**** MATERIAL FOR THIS EXERCISE

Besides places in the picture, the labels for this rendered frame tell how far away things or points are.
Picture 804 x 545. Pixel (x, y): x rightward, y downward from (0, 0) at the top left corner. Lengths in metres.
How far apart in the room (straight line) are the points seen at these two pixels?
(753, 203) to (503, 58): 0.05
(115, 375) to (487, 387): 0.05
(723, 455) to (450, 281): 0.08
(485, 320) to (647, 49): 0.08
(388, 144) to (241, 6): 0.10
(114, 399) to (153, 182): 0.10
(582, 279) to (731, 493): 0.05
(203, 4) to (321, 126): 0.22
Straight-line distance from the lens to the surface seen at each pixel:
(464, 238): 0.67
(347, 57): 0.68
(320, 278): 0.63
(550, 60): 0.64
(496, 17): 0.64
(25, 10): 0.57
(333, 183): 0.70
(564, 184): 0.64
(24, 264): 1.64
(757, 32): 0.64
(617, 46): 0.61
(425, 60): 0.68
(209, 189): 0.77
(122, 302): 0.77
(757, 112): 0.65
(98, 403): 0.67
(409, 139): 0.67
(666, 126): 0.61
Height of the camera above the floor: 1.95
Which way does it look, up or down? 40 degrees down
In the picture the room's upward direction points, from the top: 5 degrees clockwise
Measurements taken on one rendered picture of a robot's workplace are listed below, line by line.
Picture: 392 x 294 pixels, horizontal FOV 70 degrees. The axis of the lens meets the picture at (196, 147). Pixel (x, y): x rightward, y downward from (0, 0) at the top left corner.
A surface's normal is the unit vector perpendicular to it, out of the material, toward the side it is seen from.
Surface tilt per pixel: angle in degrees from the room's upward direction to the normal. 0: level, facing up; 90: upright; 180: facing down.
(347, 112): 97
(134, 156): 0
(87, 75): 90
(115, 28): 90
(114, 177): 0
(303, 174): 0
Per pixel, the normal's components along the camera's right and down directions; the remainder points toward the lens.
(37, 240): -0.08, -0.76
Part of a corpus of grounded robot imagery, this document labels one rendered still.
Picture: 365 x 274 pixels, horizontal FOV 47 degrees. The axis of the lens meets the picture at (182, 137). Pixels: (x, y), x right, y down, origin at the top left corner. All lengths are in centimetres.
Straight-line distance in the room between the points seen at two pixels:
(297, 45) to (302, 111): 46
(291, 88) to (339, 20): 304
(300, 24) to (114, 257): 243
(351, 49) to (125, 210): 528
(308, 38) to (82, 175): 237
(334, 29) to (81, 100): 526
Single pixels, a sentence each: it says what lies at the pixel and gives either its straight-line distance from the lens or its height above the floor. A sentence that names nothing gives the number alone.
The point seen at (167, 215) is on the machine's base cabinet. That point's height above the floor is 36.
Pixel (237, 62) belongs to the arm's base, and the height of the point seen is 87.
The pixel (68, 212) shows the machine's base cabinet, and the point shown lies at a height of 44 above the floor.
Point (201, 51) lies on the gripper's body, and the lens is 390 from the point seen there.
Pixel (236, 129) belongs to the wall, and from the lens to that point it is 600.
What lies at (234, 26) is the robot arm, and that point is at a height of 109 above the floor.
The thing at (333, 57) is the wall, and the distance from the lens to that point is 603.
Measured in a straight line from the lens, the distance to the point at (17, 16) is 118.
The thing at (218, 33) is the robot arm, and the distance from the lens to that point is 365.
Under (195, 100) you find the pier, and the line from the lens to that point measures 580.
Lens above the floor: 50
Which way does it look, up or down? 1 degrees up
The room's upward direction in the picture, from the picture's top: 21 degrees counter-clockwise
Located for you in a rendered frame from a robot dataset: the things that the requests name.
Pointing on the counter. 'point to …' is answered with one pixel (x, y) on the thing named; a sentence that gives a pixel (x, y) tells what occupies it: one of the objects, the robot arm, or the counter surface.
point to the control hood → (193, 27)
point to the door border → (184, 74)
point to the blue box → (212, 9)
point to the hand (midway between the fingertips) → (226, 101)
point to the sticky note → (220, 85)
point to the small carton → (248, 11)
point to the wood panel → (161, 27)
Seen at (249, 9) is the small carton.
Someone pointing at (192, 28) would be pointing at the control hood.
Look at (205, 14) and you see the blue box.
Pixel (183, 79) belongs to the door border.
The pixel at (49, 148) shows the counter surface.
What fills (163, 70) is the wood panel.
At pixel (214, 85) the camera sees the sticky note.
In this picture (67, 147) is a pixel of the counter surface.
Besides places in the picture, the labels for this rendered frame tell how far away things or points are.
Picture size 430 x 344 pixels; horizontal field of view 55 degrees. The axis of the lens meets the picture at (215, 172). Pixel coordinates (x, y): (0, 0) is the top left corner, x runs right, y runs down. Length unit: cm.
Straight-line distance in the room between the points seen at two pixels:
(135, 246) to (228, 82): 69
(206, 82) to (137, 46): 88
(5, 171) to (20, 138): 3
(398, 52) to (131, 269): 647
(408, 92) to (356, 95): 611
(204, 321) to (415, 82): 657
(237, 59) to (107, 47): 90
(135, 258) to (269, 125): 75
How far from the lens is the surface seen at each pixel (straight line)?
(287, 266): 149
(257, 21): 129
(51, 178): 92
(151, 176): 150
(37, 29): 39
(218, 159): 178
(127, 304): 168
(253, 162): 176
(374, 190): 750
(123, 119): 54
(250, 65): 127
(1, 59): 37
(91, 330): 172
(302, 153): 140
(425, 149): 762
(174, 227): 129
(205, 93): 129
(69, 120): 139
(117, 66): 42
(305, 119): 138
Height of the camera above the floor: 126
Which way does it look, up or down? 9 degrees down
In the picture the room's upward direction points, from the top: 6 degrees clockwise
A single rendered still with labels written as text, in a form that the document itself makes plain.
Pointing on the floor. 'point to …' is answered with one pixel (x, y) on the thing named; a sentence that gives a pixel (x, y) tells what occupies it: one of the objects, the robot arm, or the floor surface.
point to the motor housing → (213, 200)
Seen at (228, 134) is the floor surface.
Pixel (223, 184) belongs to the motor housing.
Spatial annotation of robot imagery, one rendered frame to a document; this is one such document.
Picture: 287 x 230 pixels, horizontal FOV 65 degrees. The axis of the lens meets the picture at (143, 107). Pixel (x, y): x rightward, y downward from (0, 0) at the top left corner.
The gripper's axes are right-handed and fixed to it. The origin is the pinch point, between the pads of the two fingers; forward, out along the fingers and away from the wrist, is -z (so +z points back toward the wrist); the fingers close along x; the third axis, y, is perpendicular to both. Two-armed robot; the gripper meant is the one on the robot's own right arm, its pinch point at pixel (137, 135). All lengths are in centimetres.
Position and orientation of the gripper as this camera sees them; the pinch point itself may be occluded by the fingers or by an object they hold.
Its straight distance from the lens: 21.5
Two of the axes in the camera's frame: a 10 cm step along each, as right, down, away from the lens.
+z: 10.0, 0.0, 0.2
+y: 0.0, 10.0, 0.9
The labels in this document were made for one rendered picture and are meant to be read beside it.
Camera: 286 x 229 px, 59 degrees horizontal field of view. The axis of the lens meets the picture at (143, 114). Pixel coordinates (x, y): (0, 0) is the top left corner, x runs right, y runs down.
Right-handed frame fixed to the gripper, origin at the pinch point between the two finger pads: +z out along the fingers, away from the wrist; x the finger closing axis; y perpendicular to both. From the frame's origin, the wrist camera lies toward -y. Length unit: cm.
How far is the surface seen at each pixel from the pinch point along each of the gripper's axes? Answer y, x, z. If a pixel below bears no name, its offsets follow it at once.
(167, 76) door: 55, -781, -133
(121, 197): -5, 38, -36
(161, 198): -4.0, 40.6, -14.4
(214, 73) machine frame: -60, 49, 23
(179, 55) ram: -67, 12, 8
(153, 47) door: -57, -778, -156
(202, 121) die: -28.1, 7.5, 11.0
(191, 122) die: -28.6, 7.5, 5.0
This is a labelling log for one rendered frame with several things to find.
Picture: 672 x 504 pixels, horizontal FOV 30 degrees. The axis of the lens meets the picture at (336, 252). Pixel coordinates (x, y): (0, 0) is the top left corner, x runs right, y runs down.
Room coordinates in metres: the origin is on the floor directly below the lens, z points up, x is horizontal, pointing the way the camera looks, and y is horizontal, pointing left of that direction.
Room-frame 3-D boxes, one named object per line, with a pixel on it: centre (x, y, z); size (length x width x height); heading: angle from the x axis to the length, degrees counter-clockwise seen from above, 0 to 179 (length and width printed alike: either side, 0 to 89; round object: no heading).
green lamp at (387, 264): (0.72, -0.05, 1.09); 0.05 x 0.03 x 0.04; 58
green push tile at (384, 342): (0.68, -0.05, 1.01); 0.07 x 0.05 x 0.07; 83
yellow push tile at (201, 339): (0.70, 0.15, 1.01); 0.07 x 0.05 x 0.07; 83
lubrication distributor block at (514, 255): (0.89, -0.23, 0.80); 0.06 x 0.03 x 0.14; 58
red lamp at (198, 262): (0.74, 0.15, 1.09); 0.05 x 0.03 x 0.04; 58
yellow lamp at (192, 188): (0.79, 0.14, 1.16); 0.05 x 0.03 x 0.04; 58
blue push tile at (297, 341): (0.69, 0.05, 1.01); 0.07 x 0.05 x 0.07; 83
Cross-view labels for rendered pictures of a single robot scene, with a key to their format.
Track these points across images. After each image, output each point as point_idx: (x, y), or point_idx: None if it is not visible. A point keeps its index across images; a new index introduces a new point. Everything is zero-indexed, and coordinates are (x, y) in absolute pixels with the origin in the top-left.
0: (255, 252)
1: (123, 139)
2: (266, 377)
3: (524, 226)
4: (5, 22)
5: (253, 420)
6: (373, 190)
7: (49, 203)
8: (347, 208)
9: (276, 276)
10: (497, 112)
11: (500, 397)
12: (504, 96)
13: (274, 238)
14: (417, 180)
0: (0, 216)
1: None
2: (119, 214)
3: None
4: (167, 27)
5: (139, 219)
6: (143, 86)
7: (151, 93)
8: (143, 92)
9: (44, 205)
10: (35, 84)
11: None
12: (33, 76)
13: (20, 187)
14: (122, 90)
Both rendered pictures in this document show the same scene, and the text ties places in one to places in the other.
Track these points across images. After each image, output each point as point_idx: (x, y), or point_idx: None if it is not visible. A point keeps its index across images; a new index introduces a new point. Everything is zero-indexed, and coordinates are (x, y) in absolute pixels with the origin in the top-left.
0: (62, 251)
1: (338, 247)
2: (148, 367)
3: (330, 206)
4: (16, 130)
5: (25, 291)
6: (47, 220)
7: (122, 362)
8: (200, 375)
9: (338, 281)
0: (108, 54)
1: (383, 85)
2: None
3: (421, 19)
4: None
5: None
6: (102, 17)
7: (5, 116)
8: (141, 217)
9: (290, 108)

********

Every line above from the line with "In this picture" to the line with "(204, 321) to (415, 82): 657" is wanted, ends included; write them out exactly and add no other line.

- _RESULT OF THIS EXERCISE_
In this picture (67, 147) is a pixel of the counter surface.
Besides places in the picture, the labels for this rendered frame tell how far away things or points are.
Picture size 430 x 344 pixels; horizontal field of view 55 degrees. The axis of the lens meets the picture at (215, 172). Pixel coordinates (x, y): (0, 0) is the top left corner, x runs right, y runs down. Length unit: cm.
Straight-line distance in the room between the points seen at two pixels:
(135, 246) to (228, 82): 69
(206, 82) to (137, 46): 88
(5, 171) to (20, 138): 3
(398, 52) to (131, 269): 647
(408, 92) to (356, 95): 611
(204, 321) to (415, 82): 657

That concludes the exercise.